I am too poor to get addicted to any life-enhancing substances besides coffee. So, if I want to experience a higher plane, I have to make my brain get there myself. There are two ways to do this:
Oh, the feel-good chemicals your body produces when you punish yourself like this! Your body adores you when you run, so it tries to trick you into doing it again by producing pain-masking, cheer-up feelings. But I’m too smart to be fooled by this. Running stinks.
I become a slightly different person when I haven’t slept. This would be bad if I had a great personality, but I don’t. When I haven’t slept I become . . . less stressed. Because who has time to worry about tests, job-hunting, or bills when your body is worried about something as basic as keeping your eyes open? Larger problems become small and distant. Life is simply about completing everyday tasks like walking in straight lines and not being hit by buses. If I can succeed at maintaining consciousness while driving, I can totally write a bestseller, pay my rent on time, and not die alone and unhappy. I’m a conqueror.

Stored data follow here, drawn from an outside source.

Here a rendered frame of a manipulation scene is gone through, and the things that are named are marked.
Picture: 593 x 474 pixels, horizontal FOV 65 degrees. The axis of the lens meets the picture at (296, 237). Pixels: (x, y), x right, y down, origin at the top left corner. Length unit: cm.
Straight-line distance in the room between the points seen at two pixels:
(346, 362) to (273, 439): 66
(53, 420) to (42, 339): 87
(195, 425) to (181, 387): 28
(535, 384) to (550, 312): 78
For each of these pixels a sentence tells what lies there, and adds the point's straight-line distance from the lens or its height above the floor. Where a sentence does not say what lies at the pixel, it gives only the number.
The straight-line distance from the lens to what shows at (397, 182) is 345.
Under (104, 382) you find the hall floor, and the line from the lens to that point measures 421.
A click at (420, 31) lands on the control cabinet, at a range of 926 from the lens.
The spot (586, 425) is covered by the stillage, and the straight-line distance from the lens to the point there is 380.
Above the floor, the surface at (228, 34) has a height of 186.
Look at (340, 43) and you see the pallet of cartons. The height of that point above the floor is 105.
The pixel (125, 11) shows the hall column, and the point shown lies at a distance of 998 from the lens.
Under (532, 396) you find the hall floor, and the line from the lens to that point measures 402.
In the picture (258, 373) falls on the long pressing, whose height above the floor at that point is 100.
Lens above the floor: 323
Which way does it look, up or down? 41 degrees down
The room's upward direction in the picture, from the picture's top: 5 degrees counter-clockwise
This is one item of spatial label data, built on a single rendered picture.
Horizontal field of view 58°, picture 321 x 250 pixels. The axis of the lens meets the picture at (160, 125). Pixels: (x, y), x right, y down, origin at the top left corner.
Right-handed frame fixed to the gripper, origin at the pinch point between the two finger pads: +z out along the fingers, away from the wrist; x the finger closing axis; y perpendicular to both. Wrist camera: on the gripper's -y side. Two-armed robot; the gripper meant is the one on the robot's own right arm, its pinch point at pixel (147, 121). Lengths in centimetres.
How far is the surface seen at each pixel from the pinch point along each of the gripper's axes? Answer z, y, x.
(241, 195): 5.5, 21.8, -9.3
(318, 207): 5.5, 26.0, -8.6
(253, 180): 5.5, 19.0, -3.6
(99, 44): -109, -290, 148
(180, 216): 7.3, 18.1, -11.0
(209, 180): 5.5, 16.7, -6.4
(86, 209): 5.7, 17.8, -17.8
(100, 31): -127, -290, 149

Refusing to sleep is usually you being stupid and irresponsible. Sometimes, though, it is simply you exercising your right as an individual when you say, “I need to do this: this is more important than anything else right now.” And then you do it. For example, when I was finishing a draft of a writing project a couple years ago, I got into the throes of the climax at about midnight. I had to get up for work at five, but the thought of allowing myself to stop writing just when everything was coming to a head was abhorrent. I couldn’t just quit – not for something as menial as sleep. So I kept writing. I finished the book. And I went to work. And when I got home, I slept.
5) Later Does Come
Night comes on a pretty regular basis. If you can’t sleep tonight, sleep at another time. It’s not the best, but it’ll be okay.
Or, you know. You could just hang the consequences of not getting done whatever it is you’re supposed to get done and go to bed. Your choice.
I know what I’m choosing. I’ll see you all in the morning.